Copy out, unchanged, every line from the start of the records to the line that contains "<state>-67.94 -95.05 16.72", and stop there.

+ + + + +

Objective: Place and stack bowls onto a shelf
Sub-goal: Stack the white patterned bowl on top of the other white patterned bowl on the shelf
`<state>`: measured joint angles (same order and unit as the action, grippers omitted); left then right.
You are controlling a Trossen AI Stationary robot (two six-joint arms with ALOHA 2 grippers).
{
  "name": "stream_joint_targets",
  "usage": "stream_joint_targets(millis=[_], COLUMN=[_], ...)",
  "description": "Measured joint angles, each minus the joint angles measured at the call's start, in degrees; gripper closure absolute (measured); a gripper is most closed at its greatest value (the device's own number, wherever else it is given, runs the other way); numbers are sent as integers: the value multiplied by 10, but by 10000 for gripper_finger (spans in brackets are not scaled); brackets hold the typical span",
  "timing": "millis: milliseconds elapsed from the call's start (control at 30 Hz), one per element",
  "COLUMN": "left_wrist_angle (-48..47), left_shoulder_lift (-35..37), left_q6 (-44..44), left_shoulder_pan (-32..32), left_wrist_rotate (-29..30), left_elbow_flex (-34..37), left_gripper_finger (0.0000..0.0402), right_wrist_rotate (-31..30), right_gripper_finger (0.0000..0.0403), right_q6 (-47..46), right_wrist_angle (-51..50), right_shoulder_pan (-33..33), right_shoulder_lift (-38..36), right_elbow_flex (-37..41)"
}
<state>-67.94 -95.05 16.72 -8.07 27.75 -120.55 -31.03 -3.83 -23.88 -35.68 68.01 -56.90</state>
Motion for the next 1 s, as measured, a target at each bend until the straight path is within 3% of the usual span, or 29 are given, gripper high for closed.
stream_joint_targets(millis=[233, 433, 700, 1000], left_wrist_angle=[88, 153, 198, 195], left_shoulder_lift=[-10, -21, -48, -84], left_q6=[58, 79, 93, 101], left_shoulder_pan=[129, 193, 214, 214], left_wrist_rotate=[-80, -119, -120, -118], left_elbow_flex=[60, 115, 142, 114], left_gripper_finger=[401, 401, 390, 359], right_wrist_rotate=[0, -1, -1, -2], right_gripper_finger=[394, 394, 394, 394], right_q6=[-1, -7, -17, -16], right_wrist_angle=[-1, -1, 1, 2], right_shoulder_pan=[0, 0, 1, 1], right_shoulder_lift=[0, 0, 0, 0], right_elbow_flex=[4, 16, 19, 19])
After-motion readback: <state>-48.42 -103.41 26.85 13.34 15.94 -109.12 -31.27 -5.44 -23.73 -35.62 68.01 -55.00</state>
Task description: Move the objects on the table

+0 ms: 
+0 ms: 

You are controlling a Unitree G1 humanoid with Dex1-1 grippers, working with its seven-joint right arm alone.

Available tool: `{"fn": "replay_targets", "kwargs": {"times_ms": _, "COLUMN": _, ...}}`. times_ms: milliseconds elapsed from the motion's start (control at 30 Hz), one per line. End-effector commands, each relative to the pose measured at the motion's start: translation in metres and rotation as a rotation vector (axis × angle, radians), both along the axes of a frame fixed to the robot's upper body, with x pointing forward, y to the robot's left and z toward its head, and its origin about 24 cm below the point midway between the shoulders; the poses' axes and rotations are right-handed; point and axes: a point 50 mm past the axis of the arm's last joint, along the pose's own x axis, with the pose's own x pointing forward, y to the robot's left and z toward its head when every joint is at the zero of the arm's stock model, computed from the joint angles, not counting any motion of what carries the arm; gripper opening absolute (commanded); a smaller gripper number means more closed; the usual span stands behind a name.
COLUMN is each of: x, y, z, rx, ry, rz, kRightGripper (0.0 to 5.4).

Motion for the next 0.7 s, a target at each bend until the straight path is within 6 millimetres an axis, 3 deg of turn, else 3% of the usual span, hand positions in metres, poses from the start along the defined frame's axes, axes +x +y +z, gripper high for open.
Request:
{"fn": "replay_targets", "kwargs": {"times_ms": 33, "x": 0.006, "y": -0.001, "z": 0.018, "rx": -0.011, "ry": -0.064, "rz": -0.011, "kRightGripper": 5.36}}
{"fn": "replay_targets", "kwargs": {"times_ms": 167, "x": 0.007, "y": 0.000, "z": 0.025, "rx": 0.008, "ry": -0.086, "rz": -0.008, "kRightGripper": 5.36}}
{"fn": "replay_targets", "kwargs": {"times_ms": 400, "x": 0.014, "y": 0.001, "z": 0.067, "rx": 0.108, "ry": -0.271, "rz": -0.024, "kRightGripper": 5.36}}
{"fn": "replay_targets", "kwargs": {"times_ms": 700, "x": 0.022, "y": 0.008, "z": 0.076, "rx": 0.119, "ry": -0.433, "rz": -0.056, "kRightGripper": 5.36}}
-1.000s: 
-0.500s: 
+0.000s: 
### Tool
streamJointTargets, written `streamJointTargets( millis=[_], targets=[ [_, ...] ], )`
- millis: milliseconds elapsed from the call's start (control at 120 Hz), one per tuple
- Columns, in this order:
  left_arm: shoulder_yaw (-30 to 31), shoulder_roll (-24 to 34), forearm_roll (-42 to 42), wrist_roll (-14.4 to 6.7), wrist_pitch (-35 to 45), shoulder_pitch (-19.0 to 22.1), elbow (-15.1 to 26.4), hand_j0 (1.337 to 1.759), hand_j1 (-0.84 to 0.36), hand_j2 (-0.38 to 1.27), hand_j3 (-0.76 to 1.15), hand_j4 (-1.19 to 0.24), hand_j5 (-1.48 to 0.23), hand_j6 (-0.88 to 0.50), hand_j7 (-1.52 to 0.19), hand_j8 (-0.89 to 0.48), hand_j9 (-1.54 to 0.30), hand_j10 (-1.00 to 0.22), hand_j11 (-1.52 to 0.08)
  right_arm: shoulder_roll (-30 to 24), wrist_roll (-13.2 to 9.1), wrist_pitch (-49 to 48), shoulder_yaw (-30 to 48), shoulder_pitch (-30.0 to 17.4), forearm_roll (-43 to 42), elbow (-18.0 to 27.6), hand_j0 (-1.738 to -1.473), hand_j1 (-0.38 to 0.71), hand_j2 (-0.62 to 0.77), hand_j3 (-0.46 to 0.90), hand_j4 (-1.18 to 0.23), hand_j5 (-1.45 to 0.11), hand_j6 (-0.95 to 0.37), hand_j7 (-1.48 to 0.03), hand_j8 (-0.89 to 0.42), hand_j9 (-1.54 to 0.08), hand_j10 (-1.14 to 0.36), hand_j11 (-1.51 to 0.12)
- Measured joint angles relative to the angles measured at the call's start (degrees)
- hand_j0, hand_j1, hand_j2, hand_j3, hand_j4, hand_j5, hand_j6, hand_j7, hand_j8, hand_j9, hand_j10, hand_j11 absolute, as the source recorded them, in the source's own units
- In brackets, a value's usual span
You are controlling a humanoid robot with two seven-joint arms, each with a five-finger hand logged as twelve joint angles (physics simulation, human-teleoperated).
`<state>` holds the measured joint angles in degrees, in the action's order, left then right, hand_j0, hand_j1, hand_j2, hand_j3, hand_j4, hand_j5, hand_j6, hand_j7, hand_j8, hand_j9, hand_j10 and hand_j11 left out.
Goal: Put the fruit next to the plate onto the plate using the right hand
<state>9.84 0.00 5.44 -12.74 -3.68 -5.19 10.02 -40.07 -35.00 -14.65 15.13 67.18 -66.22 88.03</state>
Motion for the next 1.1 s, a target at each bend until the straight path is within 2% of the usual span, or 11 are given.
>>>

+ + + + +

Task answer.
Objective: Place and stack bowls onto a shelf
Sub-goal: Stack the white patterned bowl on top of the other white patterned bowl on the shelf
`<state>`: measured joint angles (same order and unit as the action, grippers omitted); left then right.
You are controlling a Trossen AI Stationary robot (two six-joint arms with ALOHA 2 grippers).
{
  "name": "stream_joint_targets",
  "usage": "stream_joint_targets(millis=[_], COLUMN=[_], ...)",
  "description": "Measured joint angles, each minus the joint angles measured at the call's start, in degrees; gripper closure absolute (measured); a gripper is most closed at its greatest value (the device's own number, wherever else it is given, runs the other way); numbers are sent as integers: the value multiplied by 10, but by 10000 for gripper_finger (spans in brackets are not scaled); brackets hold the typical span",
  "timing": "millis: milliseconds elapsed from the call's start (control at 30 Hz), one per element",
  "COLUMN": "left_wrist_angle (-48..47), left_shoulder_lift (-35..37), left_q6 (-44..44), left_shoulder_pan (-32..32), left_wrist_rotate (-29..30), left_elbow_flex (-34..37), left_gripper_finger (0.0000..0.0402), right_wrist_rotate (-31..30), right_gripper_finger (0.0000..0.0403), right_q6 (-47..46), right_wrist_angle (-51..50), right_shoulder_pan (-33..33), right_shoulder_lift (-38..36), right_elbow_flex (-37..41)"
}
<state>-67.94 -95.05 16.72 -8.07 27.75 -120.55 -31.03 -3.83 -23.88 -35.68 68.01 -56.90</state>

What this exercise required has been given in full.